_EXERCISE DETAILS_
Could you write out the lines below exactly, beginning with the first and finishing with the one that contains "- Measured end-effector"?

_DATA BELOW_
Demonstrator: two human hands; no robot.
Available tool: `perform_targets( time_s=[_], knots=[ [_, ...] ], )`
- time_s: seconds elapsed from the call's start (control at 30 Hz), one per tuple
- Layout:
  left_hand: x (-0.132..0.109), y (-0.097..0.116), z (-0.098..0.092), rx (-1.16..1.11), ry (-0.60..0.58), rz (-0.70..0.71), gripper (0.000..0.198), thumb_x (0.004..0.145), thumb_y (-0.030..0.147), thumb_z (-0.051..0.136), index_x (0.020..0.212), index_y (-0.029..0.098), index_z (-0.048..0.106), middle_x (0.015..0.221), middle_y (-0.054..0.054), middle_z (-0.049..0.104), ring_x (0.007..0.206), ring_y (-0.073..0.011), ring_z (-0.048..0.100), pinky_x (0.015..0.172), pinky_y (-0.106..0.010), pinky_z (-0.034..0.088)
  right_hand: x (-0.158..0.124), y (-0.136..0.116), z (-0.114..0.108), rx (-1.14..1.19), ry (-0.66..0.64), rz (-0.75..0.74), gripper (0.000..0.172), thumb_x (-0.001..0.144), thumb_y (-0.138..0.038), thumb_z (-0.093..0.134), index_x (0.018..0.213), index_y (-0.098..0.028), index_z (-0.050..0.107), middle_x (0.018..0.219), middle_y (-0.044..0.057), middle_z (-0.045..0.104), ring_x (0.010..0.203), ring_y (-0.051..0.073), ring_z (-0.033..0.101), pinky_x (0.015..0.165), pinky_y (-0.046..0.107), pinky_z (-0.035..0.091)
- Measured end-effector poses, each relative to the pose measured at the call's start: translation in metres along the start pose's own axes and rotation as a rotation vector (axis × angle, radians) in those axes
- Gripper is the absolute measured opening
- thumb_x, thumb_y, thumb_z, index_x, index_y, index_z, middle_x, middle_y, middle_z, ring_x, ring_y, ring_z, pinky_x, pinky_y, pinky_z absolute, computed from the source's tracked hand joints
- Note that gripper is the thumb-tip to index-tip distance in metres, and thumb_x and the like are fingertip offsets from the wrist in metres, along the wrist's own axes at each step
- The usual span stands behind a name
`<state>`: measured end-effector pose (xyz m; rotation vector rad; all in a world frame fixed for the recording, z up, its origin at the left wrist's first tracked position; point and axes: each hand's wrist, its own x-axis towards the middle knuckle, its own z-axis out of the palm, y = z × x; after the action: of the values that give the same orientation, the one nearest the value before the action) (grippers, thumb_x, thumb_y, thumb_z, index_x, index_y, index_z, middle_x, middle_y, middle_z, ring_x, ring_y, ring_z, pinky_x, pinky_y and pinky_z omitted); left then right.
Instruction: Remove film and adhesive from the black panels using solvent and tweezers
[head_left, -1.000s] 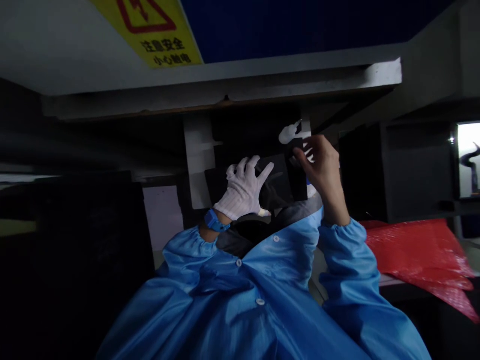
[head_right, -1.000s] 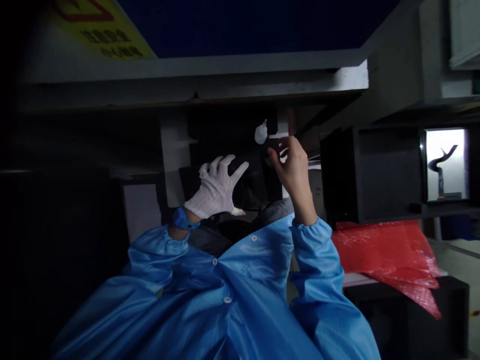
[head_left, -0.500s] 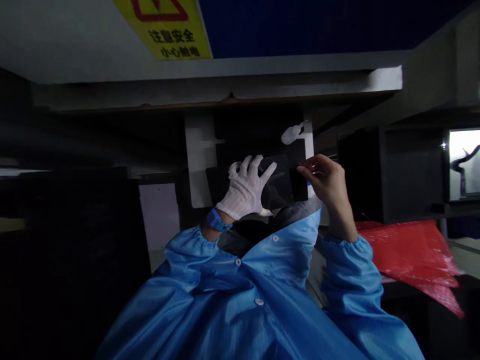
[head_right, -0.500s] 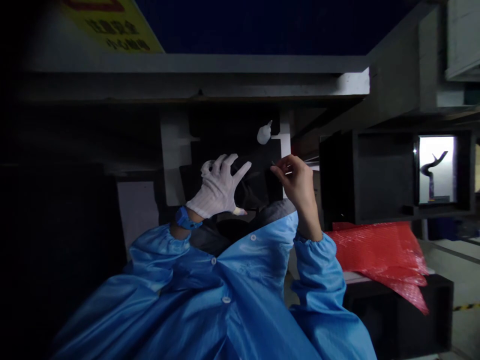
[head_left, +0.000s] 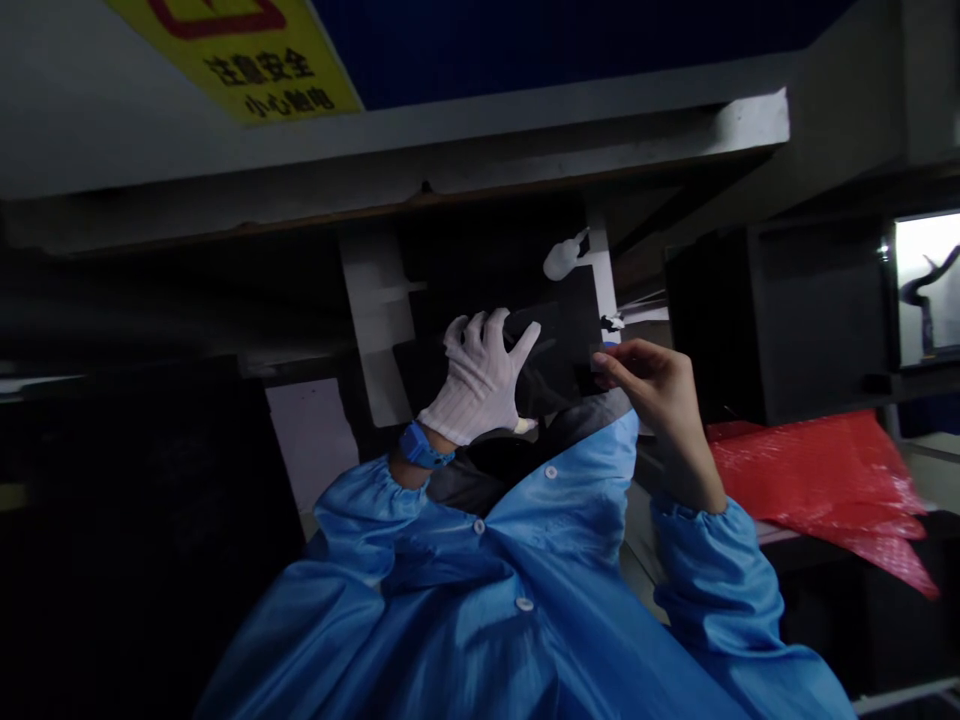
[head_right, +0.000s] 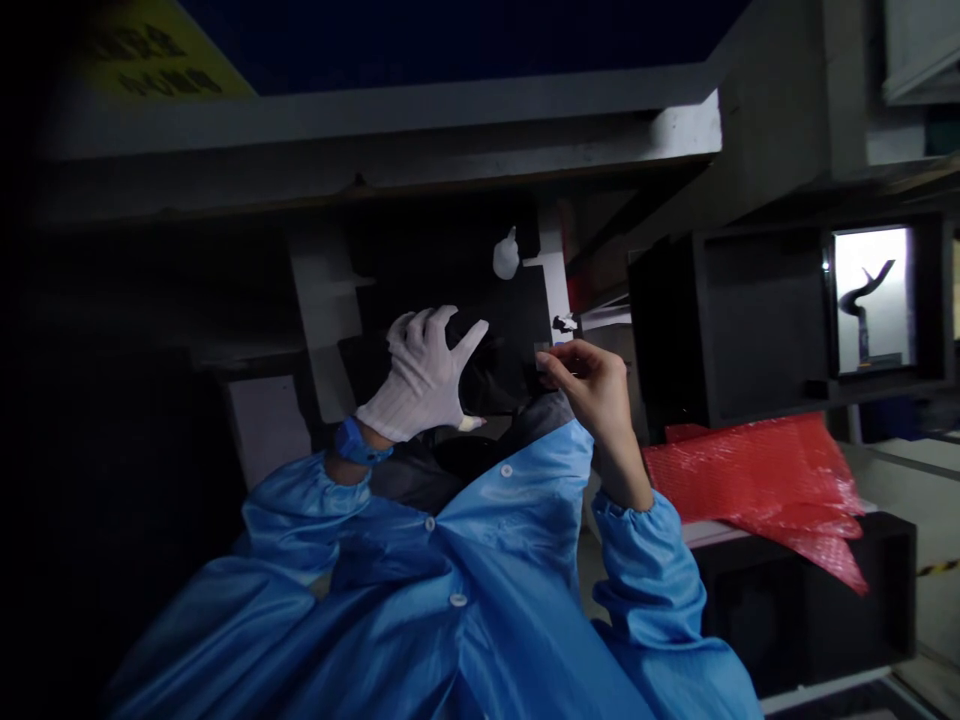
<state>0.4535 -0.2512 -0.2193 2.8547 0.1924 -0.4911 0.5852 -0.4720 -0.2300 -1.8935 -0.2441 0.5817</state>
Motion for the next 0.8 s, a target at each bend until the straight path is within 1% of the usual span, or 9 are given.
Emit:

_ANSWER SECTION_
Demonstrator: two human hands; no robot.
Available tool: `perform_targets( time_s=[_], knots=[ [_, ...] ], )`
- time_s: seconds elapsed from the call's start (control at 30 Hz), one per tuple
- Layout:
  left_hand: x (-0.132..0.109), y (-0.097..0.116), z (-0.098..0.092), rx (-1.16..1.11), ry (-0.60..0.58), rz (-0.70..0.71), gripper (0.000..0.198), thumb_x (0.004..0.145), thumb_y (-0.030..0.147), thumb_z (-0.051..0.136), index_x (0.020..0.212), index_y (-0.029..0.098), index_z (-0.048..0.106), middle_x (0.015..0.221), middle_y (-0.054..0.054), middle_z (-0.049..0.104), ring_x (0.007..0.206), ring_y (-0.073..0.011), ring_z (-0.048..0.100), pinky_x (0.015..0.172), pinky_y (-0.106..0.010), pinky_z (-0.034..0.088)
  right_hand: x (-0.158..0.124), y (-0.136..0.116), z (-0.114..0.108), rx (-1.14..1.19), ry (-0.66..0.64), rz (-0.75..0.74), gripper (0.000..0.172), thumb_x (-0.001..0.144), thumb_y (-0.138..0.038), thumb_z (-0.093..0.134), index_x (0.018..0.213), index_y (-0.098..0.028), index_z (-0.050..0.107), middle_x (0.018..0.219), middle_y (-0.044..0.057), middle_z (-0.045..0.104), ring_x (0.010..0.203), ring_y (-0.051..0.073), ring_z (-0.033..0.101), pinky_x (0.015..0.165), pinky_y (-0.046..0.107), pinky_z (-0.035..0.091)
- Measured end-effector poses, each relative to the pose measured at the call's start: translation in metres along the start pose's own axes and rotation as a rotation vector (axis × angle, radians) in those axes

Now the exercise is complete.